One, however, led me to an Instagram post by a small indie press called Northampton House Press. I don’t even remember what the post was, but it was lovely and made me smile. I clicked through and read these words on their website:

“We’re very interested in the work of graduates of accredited Literature, English, or Creative Writing programs who have not yet found a foothold in the marketplace. So, if you’ve completed your degree and have a publication-ready creative nonfiction or novel project or themed novel-in-stories that you haven’t been able to place with a big-house publisher, please query us!”

Hmmm. Why not, I thought. What have I got to loose?

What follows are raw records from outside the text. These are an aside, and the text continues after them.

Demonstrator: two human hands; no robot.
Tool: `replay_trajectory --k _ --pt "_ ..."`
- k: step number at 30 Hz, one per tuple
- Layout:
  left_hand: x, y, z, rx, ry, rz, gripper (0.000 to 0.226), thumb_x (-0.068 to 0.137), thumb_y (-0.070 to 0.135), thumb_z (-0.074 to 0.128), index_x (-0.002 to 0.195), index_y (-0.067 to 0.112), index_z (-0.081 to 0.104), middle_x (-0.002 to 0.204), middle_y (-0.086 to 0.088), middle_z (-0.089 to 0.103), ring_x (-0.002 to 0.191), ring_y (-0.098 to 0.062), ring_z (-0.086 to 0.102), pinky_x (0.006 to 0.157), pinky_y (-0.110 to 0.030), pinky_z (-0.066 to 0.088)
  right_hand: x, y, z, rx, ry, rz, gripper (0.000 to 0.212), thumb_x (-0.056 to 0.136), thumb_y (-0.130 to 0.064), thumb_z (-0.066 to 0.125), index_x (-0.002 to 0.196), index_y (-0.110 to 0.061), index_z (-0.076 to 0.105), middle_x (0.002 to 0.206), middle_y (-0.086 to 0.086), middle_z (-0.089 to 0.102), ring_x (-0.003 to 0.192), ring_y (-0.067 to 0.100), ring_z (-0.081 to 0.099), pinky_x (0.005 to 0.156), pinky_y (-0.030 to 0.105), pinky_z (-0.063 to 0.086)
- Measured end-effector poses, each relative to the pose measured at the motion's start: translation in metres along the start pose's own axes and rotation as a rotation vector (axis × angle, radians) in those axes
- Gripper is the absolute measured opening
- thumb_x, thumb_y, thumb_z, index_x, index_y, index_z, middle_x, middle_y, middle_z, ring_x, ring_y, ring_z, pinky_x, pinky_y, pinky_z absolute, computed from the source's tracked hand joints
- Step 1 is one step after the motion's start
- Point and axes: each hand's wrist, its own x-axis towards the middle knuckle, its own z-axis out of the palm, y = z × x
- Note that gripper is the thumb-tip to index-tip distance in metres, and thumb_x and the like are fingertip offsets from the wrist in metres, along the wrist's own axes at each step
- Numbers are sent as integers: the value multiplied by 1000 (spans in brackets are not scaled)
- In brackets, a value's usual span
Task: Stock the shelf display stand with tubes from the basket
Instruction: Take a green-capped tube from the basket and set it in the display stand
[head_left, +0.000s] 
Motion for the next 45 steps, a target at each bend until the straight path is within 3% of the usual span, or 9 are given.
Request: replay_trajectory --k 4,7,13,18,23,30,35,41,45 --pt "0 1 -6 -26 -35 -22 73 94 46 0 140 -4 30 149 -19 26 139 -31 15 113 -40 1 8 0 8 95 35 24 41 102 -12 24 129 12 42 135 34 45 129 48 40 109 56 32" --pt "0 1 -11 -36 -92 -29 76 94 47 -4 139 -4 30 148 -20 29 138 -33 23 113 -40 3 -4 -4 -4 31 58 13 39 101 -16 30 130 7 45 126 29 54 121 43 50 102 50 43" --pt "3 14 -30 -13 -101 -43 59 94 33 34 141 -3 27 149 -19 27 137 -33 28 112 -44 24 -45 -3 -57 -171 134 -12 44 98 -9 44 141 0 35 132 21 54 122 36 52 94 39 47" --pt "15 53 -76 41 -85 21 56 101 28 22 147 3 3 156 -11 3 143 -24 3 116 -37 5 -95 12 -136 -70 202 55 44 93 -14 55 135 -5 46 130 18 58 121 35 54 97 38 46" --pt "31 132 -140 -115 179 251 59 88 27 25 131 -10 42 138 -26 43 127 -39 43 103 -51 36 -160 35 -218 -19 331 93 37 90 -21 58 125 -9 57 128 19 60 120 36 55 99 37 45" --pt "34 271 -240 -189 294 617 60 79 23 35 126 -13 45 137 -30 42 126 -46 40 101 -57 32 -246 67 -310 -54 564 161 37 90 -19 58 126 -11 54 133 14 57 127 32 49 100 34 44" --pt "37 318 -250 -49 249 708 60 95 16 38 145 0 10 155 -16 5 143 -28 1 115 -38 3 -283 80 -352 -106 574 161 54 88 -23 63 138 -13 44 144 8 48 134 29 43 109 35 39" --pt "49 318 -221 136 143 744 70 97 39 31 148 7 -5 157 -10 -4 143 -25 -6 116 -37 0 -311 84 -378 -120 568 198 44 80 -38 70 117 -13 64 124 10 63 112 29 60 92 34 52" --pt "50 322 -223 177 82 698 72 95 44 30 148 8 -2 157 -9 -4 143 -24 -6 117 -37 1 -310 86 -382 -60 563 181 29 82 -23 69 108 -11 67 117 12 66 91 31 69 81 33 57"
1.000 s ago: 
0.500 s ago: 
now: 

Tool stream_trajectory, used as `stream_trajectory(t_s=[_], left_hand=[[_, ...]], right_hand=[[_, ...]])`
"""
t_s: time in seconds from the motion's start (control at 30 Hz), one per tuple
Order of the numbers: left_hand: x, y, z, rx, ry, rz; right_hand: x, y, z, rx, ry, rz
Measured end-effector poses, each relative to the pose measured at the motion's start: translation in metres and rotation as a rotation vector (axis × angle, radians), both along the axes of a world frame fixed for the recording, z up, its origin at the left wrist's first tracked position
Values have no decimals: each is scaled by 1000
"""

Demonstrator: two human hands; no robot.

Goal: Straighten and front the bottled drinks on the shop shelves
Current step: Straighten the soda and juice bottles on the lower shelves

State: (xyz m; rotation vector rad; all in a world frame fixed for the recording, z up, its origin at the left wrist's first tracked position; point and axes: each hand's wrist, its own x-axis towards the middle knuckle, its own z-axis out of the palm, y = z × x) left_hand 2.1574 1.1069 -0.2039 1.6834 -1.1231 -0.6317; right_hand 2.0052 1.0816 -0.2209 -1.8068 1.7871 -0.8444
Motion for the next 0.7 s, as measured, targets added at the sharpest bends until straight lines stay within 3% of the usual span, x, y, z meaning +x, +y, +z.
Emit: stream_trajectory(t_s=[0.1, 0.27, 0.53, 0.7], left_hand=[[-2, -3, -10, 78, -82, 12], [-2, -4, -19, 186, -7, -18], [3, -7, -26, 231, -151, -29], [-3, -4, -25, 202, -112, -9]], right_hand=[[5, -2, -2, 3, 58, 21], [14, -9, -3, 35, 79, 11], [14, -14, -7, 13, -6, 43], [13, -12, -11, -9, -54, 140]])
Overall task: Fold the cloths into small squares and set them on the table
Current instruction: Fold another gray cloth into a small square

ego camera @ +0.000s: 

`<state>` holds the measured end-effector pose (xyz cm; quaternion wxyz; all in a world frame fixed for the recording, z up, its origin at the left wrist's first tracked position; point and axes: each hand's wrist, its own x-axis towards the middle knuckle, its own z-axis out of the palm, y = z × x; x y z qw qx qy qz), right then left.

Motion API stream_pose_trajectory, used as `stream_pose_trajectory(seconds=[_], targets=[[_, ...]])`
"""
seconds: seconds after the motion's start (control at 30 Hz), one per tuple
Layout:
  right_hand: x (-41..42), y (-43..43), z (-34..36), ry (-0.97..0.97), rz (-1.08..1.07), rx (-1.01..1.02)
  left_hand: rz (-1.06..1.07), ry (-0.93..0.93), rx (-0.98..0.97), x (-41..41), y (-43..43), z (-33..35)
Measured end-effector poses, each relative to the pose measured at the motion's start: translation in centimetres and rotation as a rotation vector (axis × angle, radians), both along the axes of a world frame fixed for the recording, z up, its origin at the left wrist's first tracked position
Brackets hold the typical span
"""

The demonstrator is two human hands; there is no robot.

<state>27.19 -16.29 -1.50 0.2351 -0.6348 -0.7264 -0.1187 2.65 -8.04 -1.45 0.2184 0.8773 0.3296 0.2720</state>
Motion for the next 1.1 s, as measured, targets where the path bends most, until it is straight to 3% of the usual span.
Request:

I fit that criteria since I’d completed my MFA in 2016.

And so, for the 36th time, or maybe the 63rd, who knows for sure, I again submitted my first 50 pages. I again received the standard email, Thank you for submitting, we look forward to reading…blah blah blah. And I again didn’t think about it much and went on with my life. As a teacher, I had a busy summer in 2020 as I scaled up my skills for online/remote education as quickly as humanly possible.

Just three days later, I received another email, this one asking me to send the full manuscript. This was a good sign, but I still didn’t think about it too much. Six weeks later, however, I received yet another email, this one offering to provide an editor for any revisions and to publish my book. I was at once delighted and taken by surprise. Once my initial shock at this possibility wore off, I reread the letter from the publisher and kept settling on one of the last lines which, ultimately, convinced me my words had finally found their home.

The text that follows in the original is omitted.